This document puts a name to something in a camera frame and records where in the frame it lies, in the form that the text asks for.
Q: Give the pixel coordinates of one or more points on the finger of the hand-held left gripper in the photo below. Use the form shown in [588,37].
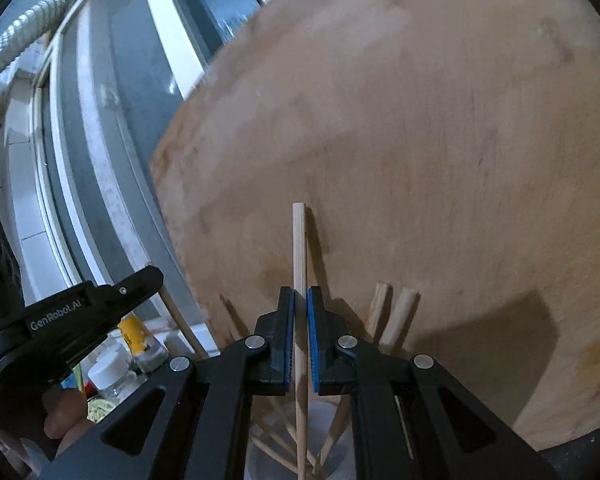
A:
[130,292]

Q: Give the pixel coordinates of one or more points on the frosted glass window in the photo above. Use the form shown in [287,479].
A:
[110,135]

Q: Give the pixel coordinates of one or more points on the person's left hand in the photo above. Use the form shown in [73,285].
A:
[67,417]

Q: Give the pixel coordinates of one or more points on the slender bamboo chopstick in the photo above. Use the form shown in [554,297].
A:
[300,250]
[182,321]

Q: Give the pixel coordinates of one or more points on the wooden cutting board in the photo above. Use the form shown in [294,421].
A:
[430,135]

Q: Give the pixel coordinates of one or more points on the oyster sauce bottle yellow label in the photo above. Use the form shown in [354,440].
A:
[132,335]

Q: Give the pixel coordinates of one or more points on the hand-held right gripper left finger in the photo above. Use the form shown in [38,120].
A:
[286,350]

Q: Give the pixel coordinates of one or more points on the translucent plastic cup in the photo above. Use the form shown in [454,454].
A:
[280,472]

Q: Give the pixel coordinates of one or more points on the glass salt jar white lid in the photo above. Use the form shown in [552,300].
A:
[107,367]

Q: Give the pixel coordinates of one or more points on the bunch of bamboo chopsticks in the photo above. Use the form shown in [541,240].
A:
[402,315]

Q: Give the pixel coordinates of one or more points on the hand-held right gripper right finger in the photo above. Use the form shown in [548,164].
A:
[314,345]

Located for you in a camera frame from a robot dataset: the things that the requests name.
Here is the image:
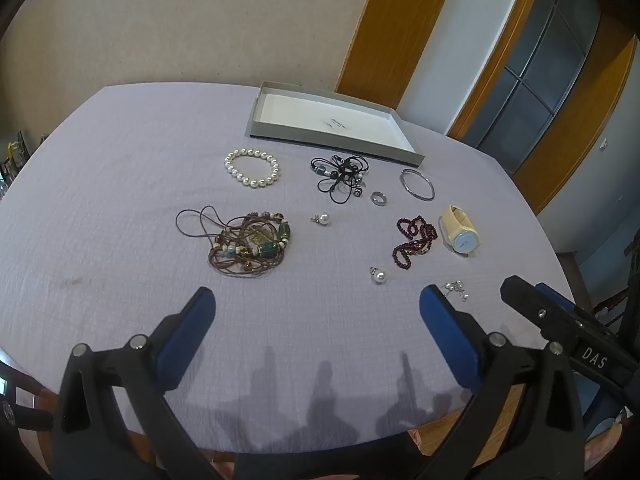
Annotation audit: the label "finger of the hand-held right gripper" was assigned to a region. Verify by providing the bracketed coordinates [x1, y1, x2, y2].
[534, 283, 617, 332]
[501, 275, 582, 357]

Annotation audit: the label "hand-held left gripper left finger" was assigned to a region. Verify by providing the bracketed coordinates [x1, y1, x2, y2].
[52, 287, 217, 480]

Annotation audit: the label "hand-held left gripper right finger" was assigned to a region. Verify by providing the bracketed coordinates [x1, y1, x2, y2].
[415, 284, 586, 480]

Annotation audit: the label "cream wrist watch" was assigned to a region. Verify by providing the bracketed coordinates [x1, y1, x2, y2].
[439, 203, 482, 257]

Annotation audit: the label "dark red bead bracelet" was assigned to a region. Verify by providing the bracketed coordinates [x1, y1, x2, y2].
[391, 215, 438, 271]

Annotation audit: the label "brown cord bead necklace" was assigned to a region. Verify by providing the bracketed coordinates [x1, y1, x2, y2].
[175, 205, 293, 277]

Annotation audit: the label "silver bangle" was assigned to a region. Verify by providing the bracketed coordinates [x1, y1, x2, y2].
[399, 168, 436, 203]

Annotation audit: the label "white pearl bracelet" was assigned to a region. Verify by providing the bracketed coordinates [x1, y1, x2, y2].
[224, 148, 281, 188]

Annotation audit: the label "black cord bead necklace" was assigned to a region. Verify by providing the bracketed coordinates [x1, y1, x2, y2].
[310, 154, 371, 206]

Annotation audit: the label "grey cardboard box lid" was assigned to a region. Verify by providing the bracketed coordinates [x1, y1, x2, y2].
[245, 80, 426, 168]

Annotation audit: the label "wooden chair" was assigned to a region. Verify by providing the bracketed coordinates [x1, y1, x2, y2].
[556, 251, 627, 330]

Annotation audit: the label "silver pearl drop earrings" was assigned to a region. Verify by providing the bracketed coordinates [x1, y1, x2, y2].
[440, 279, 471, 303]

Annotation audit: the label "glass door panel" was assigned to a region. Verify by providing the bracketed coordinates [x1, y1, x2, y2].
[475, 0, 602, 177]

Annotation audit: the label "small cluttered objects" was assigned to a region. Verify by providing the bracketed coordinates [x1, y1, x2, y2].
[0, 130, 48, 196]

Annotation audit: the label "wooden wall panel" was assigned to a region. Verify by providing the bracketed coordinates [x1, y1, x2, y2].
[337, 0, 462, 108]

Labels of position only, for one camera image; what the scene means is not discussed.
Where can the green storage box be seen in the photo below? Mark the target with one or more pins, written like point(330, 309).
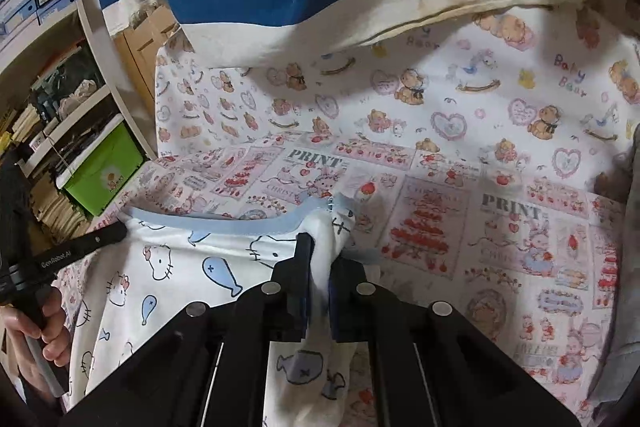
□ □ □ □ □ □ □
- [What the exercise asks]:
Set down every line of the entries above again, exactly as written, but not the pictures.

- [Exercise result]:
This document puts a name to something in a camera frame and records where in the frame it lies, in the form that the text asks for.
Q: Give the pixel coordinates of one or more points on the finger of the hand-held left gripper in the photo below. Use the form shown in [588,37].
A:
[130,292]

Q: Give the pixel coordinates of one or more points on the frosted glass window in the photo above. Use the form shown in [287,479].
A:
[110,135]

Q: Give the pixel coordinates of one or more points on the person's left hand in the photo above. Use the form shown in [73,285].
A:
[67,417]

Q: Give the pixel coordinates of one or more points on the slender bamboo chopstick in the photo above. Use the form shown in [554,297].
A:
[300,250]
[182,321]

Q: Give the pixel coordinates of one or more points on the wooden cutting board in the photo above. Use the form shown in [294,421].
A:
[430,135]

Q: Give the pixel coordinates of one or more points on the oyster sauce bottle yellow label in the photo above. Use the form shown in [354,440].
A:
[132,335]

Q: Give the pixel coordinates of one or more points on the hand-held right gripper left finger in the photo above. Use the form shown in [38,120].
A:
[286,350]

Q: Give the pixel coordinates of one or more points on the translucent plastic cup in the photo above. Use the form shown in [454,454].
A:
[280,472]

Q: Give the pixel coordinates of one or more points on the glass salt jar white lid in the photo above. Use the form shown in [552,300].
A:
[107,367]

Q: Give the pixel coordinates of one or more points on the bunch of bamboo chopsticks in the photo above. Use the form shown in [541,240].
A:
[402,315]

Q: Give the pixel coordinates of one or more points on the hand-held right gripper right finger in the photo above. Use the form shown in [548,164].
A:
[314,345]

Located for you in a camera frame from a robot dataset: the things that the requests name.
Here is the image:
Annotation audit: the label "finger of the hand-held right gripper" was assigned to a region. Verify by providing the bracketed coordinates [x1, y1, x2, y2].
[534, 283, 617, 332]
[501, 275, 582, 357]

Annotation audit: the label "hand-held left gripper left finger" was assigned to a region. Verify by providing the bracketed coordinates [x1, y1, x2, y2].
[52, 287, 217, 480]

Annotation audit: the label "hand-held left gripper right finger" was assigned to a region. Verify by providing the bracketed coordinates [x1, y1, x2, y2].
[415, 284, 586, 480]

Annotation audit: the label "cream wrist watch" was assigned to a region. Verify by providing the bracketed coordinates [x1, y1, x2, y2].
[439, 203, 482, 257]

Annotation audit: the label "dark red bead bracelet" was assigned to a region. Verify by providing the bracketed coordinates [x1, y1, x2, y2].
[391, 215, 438, 271]

Annotation audit: the label "brown cord bead necklace" was assigned to a region. Verify by providing the bracketed coordinates [x1, y1, x2, y2].
[175, 205, 293, 277]

Annotation audit: the label "silver bangle" was assigned to a region. Verify by providing the bracketed coordinates [x1, y1, x2, y2].
[399, 168, 436, 203]

Annotation audit: the label "white pearl bracelet" was assigned to a region. Verify by providing the bracketed coordinates [x1, y1, x2, y2].
[224, 148, 281, 188]

Annotation audit: the label "black cord bead necklace" was assigned to a region. Verify by providing the bracketed coordinates [x1, y1, x2, y2].
[310, 154, 371, 206]

Annotation audit: the label "grey cardboard box lid" was assigned to a region. Verify by providing the bracketed coordinates [x1, y1, x2, y2].
[245, 80, 426, 168]

Annotation audit: the label "wooden chair" was assigned to a region. Verify by providing the bracketed coordinates [x1, y1, x2, y2].
[556, 251, 627, 330]

Annotation audit: the label "silver pearl drop earrings" was assigned to a region. Verify by providing the bracketed coordinates [x1, y1, x2, y2].
[440, 279, 471, 303]

Annotation audit: the label "glass door panel" was assigned to a region. Verify by providing the bracketed coordinates [x1, y1, x2, y2].
[475, 0, 602, 177]

Annotation audit: the label "small cluttered objects" was assigned to a region. Verify by providing the bracketed coordinates [x1, y1, x2, y2].
[0, 130, 48, 196]

Annotation audit: the label "wooden wall panel" was assigned to a region. Verify by providing the bracketed coordinates [x1, y1, x2, y2].
[337, 0, 462, 108]

Labels of position only, for one camera image; what the scene means is not discussed.
Where can the green storage box be seen in the photo below? Mark the target with one or more pins, written like point(330, 309).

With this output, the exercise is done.